Whether your business is solely lawn care or you also offer landscape maintenance, one of your main responsibilities is to have lush green grass and healthy plants—while using as little water as you can.
Smart Irrigation Month began in 2006 by the Irrigation Association to bring attention to efficient watering practices, technology advanced irrigation products and water conservation. The month of July was designated because it is a peak month for irrigation. Throughout the month, members of the IA display the Smart Irrigation Month logo and share ways to irrigate more efficiently, as well as highlight the latest innovations in irrigation technology. This year, the U.S. House of Representatives introduced a resolution celebrating July 2009 as Smart Irrigation Month and supporting the irrigation industry’s efforts to educate the public about the importance of using water wisely.
Landscape irrigation is considered one of the biggest culprits of wasting water—more than 50 percent of a household’s water goes to maintaining landscapes and lawns—so it’s time to raise your clients’ awareness of doing more with less, and update your own irrigation practices. In fact, overwatering can sometimes have detrimental effects on turf and ornamentals by promoting disease and weak rootzones in turfgrass.
Here are a few steps you can take to reduce the amount of water your clients’ landscapes use:
- Conduct an irrigation audit of your clients’ landscapes to be sure that the plants are not being overwatered.
- Install “smart” irrigation controllers, which monitor site conditions and apply the right amount of water based on factors including evaporation, precipitation, plant water use and soil moisture.
- Divide the landscape into water-use zones so you can vary the amount of irrigation in each zone.
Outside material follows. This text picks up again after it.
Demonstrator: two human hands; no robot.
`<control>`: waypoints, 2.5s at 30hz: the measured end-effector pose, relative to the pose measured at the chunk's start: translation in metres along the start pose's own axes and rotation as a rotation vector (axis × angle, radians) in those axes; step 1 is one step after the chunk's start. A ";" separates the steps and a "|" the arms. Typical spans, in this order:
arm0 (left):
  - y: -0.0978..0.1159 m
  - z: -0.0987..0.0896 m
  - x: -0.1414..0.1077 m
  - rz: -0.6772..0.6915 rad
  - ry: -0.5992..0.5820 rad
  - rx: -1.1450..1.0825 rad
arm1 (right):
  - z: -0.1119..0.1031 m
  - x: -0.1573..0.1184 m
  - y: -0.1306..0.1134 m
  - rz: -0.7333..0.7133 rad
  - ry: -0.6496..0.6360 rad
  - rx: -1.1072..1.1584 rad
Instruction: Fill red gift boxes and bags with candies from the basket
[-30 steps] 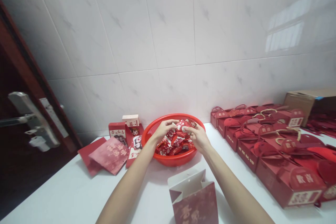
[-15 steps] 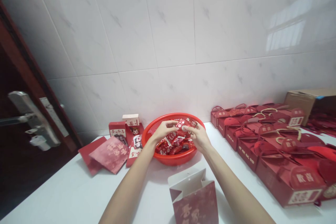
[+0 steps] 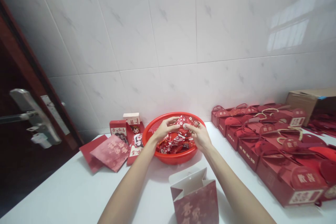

- Irrigate late in the afternoon, evening or before sunrise to save water from evaporating before reaching plants or turf.
- Adjust watering schedules every season to account for changing needs.
You should also look into becoming IA certified. As with anything, the more knowledge you have, the more credible you are to your clients—and potential clients. Once you have been certified, you can also become a WaterSense partner. WaterSense is an EPA partnership program to help people choose water-efficient products. As a partner, you are listed on the EPA Web site—making it easy for consumers to find you and know you are certified—you can use the WaterSense partner logo and you have access to resources that help you promote your services.